Lucky

Imbolc                                                                                   Settling Moon II

Black Mountain becomes obscured during a snow. That massif over 10,000 feet high disappears behind a fall of frozen water. Knowing it stands so close, so big, yet absent from its usual place on the horizon amplifies the silence. Even while following my yellow Cub Cadet snowblower up and down the driveway, its engine’s noisy violence preceding me, even then the quiet dominated. Now, finished, the driveway showing black against the white, snow continues to drift down, filling in behind the noise of the snowblower, sopping up the disturbance and returning the cushioned world.

Living on a mountain.

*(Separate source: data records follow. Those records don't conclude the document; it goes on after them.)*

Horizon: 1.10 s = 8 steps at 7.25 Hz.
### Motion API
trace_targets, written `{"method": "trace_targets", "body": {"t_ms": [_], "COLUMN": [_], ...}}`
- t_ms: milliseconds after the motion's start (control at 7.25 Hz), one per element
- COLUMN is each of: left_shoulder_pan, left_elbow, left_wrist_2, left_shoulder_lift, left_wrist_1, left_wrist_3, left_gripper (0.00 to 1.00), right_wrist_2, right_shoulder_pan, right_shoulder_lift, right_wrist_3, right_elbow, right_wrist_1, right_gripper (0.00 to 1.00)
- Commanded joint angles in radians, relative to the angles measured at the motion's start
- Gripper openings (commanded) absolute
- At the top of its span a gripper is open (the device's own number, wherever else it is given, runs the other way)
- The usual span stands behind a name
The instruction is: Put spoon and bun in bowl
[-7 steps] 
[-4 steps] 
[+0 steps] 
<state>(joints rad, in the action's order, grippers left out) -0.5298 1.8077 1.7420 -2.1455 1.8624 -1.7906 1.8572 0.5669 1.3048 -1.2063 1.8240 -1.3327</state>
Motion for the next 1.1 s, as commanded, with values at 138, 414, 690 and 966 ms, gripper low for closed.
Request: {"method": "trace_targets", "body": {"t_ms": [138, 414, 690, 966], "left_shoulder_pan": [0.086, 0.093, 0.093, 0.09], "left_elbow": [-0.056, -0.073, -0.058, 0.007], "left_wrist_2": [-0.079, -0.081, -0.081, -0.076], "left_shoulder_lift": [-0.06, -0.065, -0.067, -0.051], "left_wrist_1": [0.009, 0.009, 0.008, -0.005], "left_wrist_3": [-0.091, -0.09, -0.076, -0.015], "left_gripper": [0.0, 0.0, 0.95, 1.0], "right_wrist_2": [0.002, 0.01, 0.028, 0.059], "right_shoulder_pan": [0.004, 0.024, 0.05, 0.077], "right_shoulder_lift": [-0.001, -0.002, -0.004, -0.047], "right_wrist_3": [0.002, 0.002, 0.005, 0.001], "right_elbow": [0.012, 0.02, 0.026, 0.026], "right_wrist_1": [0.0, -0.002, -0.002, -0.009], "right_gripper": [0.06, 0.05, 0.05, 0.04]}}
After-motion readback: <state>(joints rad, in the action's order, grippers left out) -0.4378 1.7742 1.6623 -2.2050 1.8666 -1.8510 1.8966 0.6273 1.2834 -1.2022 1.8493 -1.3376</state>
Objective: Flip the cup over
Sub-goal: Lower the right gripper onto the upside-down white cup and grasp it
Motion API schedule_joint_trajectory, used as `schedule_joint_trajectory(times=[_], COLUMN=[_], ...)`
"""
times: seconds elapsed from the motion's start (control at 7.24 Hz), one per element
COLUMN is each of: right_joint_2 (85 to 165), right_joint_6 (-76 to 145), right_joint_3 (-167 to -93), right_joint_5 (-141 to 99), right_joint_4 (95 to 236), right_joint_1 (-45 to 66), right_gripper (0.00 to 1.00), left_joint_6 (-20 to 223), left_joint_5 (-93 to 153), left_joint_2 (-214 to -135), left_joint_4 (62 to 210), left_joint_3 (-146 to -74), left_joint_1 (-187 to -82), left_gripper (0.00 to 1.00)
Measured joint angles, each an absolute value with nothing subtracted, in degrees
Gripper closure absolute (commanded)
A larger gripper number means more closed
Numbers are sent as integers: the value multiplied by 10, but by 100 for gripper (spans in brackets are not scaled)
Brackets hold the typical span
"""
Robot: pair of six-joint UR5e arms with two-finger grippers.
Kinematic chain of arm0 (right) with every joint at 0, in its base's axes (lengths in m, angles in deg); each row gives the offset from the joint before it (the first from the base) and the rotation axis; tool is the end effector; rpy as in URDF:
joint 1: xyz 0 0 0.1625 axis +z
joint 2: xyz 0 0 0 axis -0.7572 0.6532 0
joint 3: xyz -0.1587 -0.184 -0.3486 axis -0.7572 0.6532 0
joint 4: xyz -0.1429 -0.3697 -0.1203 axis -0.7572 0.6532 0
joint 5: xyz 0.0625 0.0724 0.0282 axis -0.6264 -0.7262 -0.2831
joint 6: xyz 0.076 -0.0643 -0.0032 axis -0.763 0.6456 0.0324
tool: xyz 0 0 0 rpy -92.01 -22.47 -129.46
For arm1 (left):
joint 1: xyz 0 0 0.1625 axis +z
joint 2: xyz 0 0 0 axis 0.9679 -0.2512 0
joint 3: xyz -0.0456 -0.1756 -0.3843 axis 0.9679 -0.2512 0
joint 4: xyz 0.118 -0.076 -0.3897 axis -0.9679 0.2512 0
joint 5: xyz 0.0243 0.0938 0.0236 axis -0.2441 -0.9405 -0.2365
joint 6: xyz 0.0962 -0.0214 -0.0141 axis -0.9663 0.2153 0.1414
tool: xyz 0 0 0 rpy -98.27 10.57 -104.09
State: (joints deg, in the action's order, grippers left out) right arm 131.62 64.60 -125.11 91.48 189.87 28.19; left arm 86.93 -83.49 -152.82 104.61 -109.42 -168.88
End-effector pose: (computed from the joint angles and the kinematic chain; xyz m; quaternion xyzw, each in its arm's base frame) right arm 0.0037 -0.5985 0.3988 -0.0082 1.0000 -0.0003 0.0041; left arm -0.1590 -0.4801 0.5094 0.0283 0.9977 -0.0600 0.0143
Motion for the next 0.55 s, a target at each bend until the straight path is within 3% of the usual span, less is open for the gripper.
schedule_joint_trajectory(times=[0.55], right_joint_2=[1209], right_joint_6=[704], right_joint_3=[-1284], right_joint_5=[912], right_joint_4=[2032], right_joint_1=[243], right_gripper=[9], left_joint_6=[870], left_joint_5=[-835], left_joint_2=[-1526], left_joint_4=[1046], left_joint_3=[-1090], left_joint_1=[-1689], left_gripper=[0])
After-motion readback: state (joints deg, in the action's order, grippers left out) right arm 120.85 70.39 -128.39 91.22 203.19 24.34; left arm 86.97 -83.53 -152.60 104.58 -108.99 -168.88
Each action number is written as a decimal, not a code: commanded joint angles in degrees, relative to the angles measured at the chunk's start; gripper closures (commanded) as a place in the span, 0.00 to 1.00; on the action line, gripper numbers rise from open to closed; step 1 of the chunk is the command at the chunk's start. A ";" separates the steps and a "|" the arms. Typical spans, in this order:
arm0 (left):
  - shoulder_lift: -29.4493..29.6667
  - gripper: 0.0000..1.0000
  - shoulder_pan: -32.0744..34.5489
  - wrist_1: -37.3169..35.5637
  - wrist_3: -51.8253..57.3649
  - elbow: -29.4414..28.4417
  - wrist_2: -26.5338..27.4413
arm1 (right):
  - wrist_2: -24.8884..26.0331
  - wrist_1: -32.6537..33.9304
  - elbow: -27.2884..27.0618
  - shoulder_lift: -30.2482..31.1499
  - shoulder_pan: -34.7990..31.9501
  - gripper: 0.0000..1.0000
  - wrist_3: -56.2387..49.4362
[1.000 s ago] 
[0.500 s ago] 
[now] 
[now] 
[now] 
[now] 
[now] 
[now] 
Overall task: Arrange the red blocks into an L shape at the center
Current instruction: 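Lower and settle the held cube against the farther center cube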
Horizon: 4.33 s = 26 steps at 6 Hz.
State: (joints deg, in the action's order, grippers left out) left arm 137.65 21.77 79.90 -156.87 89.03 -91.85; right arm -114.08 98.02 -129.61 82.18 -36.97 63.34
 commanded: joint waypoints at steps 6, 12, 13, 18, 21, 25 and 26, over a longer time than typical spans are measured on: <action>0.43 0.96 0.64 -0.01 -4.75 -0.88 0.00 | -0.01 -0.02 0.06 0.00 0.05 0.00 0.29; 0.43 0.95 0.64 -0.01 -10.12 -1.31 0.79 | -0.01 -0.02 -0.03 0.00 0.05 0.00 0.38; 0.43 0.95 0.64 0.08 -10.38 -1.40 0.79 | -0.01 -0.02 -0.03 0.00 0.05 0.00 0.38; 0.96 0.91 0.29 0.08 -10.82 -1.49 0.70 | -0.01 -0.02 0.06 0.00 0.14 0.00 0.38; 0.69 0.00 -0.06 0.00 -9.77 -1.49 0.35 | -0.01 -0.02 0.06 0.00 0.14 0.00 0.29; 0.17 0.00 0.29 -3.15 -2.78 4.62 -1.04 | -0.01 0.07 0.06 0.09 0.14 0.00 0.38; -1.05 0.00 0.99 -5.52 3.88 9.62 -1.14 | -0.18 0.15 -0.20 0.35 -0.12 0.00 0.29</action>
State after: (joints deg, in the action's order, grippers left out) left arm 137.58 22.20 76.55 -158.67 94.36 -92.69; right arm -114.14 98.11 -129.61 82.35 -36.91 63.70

In a small forest of lodgepole pine dusted by that great flour sifter. (Kate’s image) Lucky we live Shadow Mountain.

Mountains

Imbolc                                                                            Settling Moon II

Phillip Levine died yesterday. Here’s a stanza from his poem: Our Valley. Seemed apt to me.

“You probably think I’m nuts saying the mountains
have no word for ocean, but if you live here
you begin to believe they know everything.
They maintain that huge silence we think of as divine,
a silence that grows in autumn when snow falls
slowly between the pines and the wind dies
to less than a whisper and you can barely catch
your breath because you’re thrilled and terrified.”

Snowy Day

Imbolc                                                                          Settling Moon II

This is more like what people have told us about the snows here. We must have had 8-10 inches already and it’s still snowing steadily. Jefferson County plows have already made several passes and it’s only 6:15 am.

Over the last week I contacted the Denver Post to get a newspaper tube for our morning paper. Why? Because I’ve chewed up two of them in the snowblower. This morning would have been the same. The carrier throws the paper on the driveway; it gets snowed on, then the plows come and the paper disappears. Tube went up on Sunday and I retrieved the first paper from it this morning. Handy.

The dogs prance and roll in the snow. Play, bounding up and out of it, like porpoises.

Annie leaves late this afternoon, wanting to get to a motel closer to the airport because of the snow. She and Kate visited one of the ten best quilt shops in the U.S. yesterday. Parker, Colorado. They plan to see the Golden Quilt museum today, weather permitting.